**Task requirements**
The whole listing that follows should be printed again, unchanged.

**Source material**

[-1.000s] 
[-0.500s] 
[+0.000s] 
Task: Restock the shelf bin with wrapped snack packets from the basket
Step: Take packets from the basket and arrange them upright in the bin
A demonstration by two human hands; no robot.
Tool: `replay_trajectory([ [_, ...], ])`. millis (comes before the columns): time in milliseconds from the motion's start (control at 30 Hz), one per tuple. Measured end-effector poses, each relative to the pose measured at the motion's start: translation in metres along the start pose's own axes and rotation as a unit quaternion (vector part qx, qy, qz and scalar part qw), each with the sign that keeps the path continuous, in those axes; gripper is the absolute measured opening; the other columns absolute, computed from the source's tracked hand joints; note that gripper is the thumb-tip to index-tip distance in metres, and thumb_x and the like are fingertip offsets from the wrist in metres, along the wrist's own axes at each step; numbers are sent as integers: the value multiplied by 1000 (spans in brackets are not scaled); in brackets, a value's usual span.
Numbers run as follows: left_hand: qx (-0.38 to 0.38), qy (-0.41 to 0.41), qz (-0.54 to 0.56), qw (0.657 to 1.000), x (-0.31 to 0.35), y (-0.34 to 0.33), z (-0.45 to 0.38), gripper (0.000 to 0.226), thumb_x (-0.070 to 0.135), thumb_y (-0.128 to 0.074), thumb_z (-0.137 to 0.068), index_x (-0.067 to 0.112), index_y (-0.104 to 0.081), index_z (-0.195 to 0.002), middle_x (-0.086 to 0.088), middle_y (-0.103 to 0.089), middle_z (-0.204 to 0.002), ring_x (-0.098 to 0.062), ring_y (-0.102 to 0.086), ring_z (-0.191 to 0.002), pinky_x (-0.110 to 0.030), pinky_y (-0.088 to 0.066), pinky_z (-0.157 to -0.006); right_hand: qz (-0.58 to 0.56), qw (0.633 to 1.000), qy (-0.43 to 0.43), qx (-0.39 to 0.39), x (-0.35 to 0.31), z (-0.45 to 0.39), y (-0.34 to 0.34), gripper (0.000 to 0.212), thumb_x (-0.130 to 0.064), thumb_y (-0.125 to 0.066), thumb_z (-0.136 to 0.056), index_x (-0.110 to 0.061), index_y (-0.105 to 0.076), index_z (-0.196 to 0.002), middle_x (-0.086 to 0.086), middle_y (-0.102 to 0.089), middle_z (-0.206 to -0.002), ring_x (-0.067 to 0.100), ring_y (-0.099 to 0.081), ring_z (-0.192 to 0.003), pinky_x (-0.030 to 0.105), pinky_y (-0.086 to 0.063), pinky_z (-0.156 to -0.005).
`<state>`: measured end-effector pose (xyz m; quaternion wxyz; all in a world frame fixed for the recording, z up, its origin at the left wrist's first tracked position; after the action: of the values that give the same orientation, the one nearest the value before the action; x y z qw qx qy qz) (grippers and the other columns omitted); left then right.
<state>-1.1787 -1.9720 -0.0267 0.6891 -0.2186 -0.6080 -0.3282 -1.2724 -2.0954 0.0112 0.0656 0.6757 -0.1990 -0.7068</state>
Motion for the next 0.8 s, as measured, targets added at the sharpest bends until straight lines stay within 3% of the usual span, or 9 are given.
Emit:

**Task output**
[-1.000s] 
[-0.500s] 
[+0.000s] 
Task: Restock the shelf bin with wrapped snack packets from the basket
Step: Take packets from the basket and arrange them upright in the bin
A demonstration by two human hands; no robot.
Tool: `replay_trajectory([ [_, ...], ])`. millis (comes before the columns): time in milliseconds from the motion's start (control at 30 Hz), one per tuple. Measured end-effector poses, each relative to the pose measured at the motion's start: translation in metres along the start pose's own axes and rotation as a unit quaternion (vector part qx, qy, qz and scalar part qw), each with the sign that keeps the path continuous, in those axes; gripper is the absolute measured opening; the other columns absolute, computed from the source's tracked hand joints; note that gripper is the thumb-tip to index-tip distance in metres, and thumb_x and the like are fingertip offsets from the wrist in metres, along the wrist's own axes at each step; numbers are sent as integers: the value multiplied by 1000 (spans in brackets are not scaled); in brackets, a value's usual span.
Numbers run as follows: left_hand: qx (-0.38 to 0.38), qy (-0.41 to 0.41), qz (-0.54 to 0.56), qw (0.657 to 1.000), x (-0.31 to 0.35), y (-0.34 to 0.33), z (-0.45 to 0.38), gripper (0.000 to 0.226), thumb_x (-0.070 to 0.135), thumb_y (-0.128 to 0.074), thumb_z (-0.137 to 0.068), index_x (-0.067 to 0.112), index_y (-0.104 to 0.081), index_z (-0.195 to 0.002), middle_x (-0.086 to 0.088), middle_y (-0.103 to 0.089), middle_z (-0.204 to 0.002), ring_x (-0.098 to 0.062), ring_y (-0.102 to 0.086), ring_z (-0.191 to 0.002), pinky_x (-0.110 to 0.030), pinky_y (-0.088 to 0.066), pinky_z (-0.157 to -0.006); right_hand: qz (-0.58 to 0.56), qw (0.633 to 1.000), qy (-0.43 to 0.43), qx (-0.39 to 0.39), x (-0.35 to 0.31), z (-0.45 to 0.39), y (-0.34 to 0.34), gripper (0.000 to 0.212), thumb_x (-0.130 to 0.064), thumb_y (-0.125 to 0.066), thumb_z (-0.136 to 0.056), index_x (-0.110 to 0.061), index_y (-0.105 to 0.076), index_z (-0.196 to 0.002), middle_x (-0.086 to 0.086), middle_y (-0.102 to 0.089), middle_z (-0.206 to -0.002), ring_x (-0.067 to 0.100), ring_y (-0.099 to 0.081), ring_z (-0.192 to 0.003), pinky_x (-0.030 to 0.105), pinky_y (-0.086 to 0.063), pinky_z (-0.156 to -0.005).
`<state>`: measured end-effector pose (xyz m; quaternion wxyz; all in a world frame fixed for the recording, z up, its origin at the left wrist's first tracked position; after the action: of the values that give the same orientation, the one nearest the value before the action; x y z qw qx qy qz) (grippers and the other columns omitted); left then right.
<state>-1.1787 -1.9720 -0.0267 0.6891 -0.2186 -0.6080 -0.3282 -1.2724 -2.0954 0.0112 0.0656 0.6757 -0.1990 -0.7068</state>
Motion for the next 0.8 s, as measured, targets added at the sharpest bends until straight lines stay within 3% of the usual span, or 9 are given.
Emit:

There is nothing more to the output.